Der Bogen führt von der Tradition über die Nachhaltigkeit zu den Erfordernissen marktspezifischer Innovation und einer Gestaltung, die auch moderne Menschen anzusprechen vermag. Beim Rasiermesser, dessen Form im Wesentlichen durch Funktion und Handhabung vorgegeben ist, sind spannende Innovationen nicht unbedingt einfach zu erfinden. Bei den modernen Designs arbeitet Böker darum mit außergewöhnlichen Griffmaterialien, wie zum Beispiel Abalone oder Carbon. Die Rasiermesserklingen werden mit aufwendigen Ätzungen oder Gravuren versehen, einige sind aus Damast gefertigt. Hohe Handwerkskunst also. Um dies auch in Zusammenhang mit der Konzeption einer modernen Schneidwarenmanufaktur zu setzen, hat Böker eigens ein Rasiermesser „Manufaktur“ kreiert.
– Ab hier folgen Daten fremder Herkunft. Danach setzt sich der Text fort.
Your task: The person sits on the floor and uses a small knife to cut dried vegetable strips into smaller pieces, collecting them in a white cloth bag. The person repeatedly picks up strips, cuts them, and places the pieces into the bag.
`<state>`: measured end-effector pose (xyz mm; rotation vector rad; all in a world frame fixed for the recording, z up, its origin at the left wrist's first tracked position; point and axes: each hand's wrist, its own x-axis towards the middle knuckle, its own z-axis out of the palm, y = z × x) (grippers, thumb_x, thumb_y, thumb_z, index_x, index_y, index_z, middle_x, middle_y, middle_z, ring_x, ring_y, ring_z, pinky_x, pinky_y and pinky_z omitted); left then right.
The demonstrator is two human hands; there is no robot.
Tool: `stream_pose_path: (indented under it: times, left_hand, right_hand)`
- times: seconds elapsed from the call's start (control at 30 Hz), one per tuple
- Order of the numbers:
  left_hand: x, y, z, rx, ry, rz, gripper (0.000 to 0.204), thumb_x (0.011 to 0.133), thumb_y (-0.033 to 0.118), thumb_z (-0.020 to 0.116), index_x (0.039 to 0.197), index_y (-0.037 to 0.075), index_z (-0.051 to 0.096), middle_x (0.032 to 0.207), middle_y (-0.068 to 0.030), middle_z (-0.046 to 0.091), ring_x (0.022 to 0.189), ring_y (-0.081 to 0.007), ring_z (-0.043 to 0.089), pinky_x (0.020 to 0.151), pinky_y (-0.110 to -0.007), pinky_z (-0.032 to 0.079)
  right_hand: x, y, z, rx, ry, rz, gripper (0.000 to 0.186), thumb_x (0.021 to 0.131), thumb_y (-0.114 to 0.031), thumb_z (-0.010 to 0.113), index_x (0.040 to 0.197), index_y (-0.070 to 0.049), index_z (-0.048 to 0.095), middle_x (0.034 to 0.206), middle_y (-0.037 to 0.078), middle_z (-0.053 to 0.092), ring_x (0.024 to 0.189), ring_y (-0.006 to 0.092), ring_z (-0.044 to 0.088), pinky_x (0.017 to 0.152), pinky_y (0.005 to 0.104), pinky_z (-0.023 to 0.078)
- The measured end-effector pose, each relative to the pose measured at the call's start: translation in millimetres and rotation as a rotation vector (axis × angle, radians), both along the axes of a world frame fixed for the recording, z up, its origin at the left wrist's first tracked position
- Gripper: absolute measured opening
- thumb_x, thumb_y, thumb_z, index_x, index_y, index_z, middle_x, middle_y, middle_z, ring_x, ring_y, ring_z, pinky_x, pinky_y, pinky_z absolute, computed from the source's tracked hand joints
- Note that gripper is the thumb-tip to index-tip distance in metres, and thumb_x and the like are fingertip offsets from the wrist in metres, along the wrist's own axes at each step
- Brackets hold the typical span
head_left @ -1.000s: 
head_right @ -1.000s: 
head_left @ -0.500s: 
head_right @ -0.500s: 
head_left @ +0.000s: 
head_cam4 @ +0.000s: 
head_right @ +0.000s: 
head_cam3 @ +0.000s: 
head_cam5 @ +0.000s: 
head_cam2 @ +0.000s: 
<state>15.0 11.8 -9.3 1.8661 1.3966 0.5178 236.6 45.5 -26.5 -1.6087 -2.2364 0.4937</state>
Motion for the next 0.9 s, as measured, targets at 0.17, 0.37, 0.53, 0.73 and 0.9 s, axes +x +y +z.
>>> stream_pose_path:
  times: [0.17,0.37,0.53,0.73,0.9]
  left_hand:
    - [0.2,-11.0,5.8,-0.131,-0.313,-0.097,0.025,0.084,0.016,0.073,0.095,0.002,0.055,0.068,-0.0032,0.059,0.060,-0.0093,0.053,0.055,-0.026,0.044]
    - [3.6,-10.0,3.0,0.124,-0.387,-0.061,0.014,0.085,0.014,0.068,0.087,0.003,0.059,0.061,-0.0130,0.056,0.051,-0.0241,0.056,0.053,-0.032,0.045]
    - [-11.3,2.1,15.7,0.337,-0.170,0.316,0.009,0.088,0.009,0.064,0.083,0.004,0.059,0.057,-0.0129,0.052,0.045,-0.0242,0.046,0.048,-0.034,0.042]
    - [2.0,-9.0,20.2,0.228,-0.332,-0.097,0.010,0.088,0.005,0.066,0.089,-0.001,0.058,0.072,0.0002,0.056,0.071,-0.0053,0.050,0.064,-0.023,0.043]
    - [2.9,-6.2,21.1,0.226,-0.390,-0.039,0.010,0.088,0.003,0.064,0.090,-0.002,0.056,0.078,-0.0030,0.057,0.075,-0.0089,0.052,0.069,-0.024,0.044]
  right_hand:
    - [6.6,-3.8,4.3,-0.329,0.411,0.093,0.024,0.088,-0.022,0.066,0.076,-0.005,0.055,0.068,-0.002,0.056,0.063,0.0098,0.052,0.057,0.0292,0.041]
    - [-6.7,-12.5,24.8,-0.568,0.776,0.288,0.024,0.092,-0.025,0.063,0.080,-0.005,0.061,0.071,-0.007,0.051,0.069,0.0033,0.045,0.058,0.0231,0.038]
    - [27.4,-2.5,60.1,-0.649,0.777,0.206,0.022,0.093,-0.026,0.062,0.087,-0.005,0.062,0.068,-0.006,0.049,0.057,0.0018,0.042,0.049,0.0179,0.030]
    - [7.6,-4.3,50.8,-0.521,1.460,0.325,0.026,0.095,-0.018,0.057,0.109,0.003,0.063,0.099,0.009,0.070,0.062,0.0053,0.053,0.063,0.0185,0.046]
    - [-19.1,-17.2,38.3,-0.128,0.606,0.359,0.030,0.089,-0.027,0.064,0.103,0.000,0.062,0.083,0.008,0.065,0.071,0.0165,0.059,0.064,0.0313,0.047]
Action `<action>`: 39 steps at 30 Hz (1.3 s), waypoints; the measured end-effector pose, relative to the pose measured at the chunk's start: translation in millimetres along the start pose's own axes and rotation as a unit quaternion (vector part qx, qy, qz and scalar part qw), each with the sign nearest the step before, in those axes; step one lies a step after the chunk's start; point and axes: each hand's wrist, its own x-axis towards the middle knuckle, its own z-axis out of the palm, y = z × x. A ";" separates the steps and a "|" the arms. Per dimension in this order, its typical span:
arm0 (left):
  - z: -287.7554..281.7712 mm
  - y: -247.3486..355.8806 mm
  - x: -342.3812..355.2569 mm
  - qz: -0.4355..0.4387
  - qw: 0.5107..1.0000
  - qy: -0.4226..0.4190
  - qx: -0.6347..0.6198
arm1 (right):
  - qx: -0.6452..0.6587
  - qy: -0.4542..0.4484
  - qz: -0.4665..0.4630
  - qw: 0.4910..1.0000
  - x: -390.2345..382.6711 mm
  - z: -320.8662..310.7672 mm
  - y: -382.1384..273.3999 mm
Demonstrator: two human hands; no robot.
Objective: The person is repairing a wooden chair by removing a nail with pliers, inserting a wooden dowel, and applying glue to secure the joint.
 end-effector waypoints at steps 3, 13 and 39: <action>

Auf dem Griff, dessen Material dem historischen Schildpatt nachempfunden ist, ist der Schriftzug „Manufaktur“ in Neusilber intarsiert. „Wir wollten damit zeigen, dass die Rasiermesserfertigung bei uns sehr authentisch ist“, sagt Kirsten Schulz-Dalichow. „Jede Klinge wird von Anfang bis Ende von Hand geschliffen. Wie auch vor 100 Jahren. Darauf wollten wir noch einmal mit dem Produkt, das die Bezeichnung ’Manufaktur’ trägt, aufmerksam machen.“ Interessant, dass nach mehr als 150jähriger Tradition eines der ältesten –  in der Herstellung mit am Aufwendigsten – Erzeugnisse der Manufaktur heute wieder hochaktuell ist.